Eis, então, a grandeza do pensamento de Agostinho, reconhecer aquilo
que é a sua vida, quem você é, não algo que foi inventado por você ou pelo
seu pensamento, mas aquilo que é. E a partir disso, tudo aquilo que for
estruturado pelo pensamento é real, e o que não for, é falso. Isso dá um
ponto de apoio na realidade que é fundamental para a prática filosófica.
Quando a pessoa sobe a “beatitude do conhecimento”, acaba por
confundir a ideia idealizada do mundo, que ela mesmo inventou, pelo
mundo de verdade, e isso é exatamente o oposto do que faz Santo
Agostinho, ela faz uma anticonfissão. Isso acontece porque a pessoa não foi
forte suficiente para encarar a realidade como ela é, e acaba entrando nesse
teatro mental, e coloca os seus planos como a solução para todos os
problemas da humanidade. E quando esse teatro mental, que a princípio era
pessoal, se torna público e iludi outras pessoas, se torna um crime do
pensamento.
“O movimento ideológico de massas é exatamente isso: é uma pessoa
maligna, doente, incapaz de suportar a realidade de sua própria miséria, que escapa
para um mundo idealizado, teatral, e desempenha aquele papel com tal intensidade,
com tal devoção, que faz os outros representarem aquilo mesmo, fugindo, portanto,
da realidade de suas vidas”.

O cenário atual da vida intelectual brasileira, sobretudo nas


universidades, convida as pessoas a serem arrebatadas ao sétimo céu da
beatitude do conhecimento, fazendo com que a classe intelectual dominante
do país tenha a mesma linguagem, todos padronizados, nada do mundo
real, mas sempre em um mundo hipotético do que deveria ser.
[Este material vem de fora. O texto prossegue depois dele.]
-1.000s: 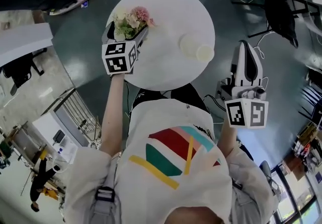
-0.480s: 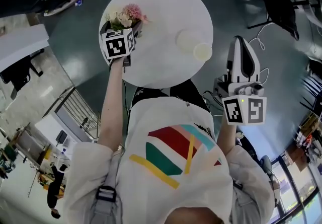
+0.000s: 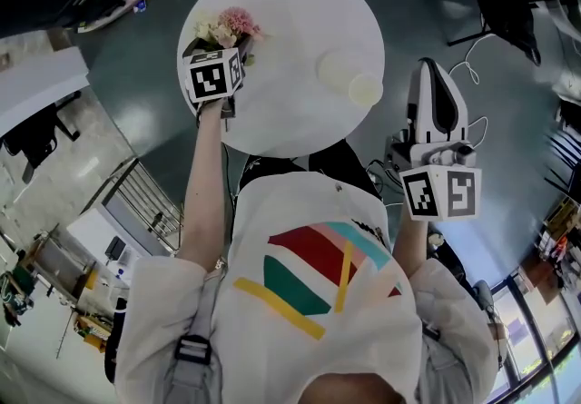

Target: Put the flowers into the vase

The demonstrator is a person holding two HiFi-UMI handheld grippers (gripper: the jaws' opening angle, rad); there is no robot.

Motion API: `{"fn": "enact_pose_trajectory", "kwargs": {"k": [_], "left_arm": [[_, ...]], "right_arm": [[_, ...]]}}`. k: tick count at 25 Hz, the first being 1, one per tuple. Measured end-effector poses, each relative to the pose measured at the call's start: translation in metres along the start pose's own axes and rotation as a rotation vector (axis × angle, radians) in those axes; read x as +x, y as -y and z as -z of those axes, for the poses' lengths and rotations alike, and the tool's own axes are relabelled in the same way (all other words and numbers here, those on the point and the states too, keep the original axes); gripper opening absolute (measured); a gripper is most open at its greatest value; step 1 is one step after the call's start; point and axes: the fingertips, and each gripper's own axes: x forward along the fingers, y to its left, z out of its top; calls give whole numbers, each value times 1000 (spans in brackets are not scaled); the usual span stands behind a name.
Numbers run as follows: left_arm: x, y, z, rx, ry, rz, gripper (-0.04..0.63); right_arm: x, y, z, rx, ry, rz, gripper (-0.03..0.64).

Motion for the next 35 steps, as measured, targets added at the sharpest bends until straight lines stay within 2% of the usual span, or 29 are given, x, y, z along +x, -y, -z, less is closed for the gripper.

Quando o sujeito acredita que o eu real dele está a cima da realidade
ele está delirando, no suprassumo da beatitude, ele nega a própria
substância da sua história pessoal. A recusa da condição real da pessoa, é
uma inspiração gnóstica, ela sai de onde ela está, e se coloca a cima, ela
quer apagar aquilo que ela é de verdade e se colocar em outro patamar.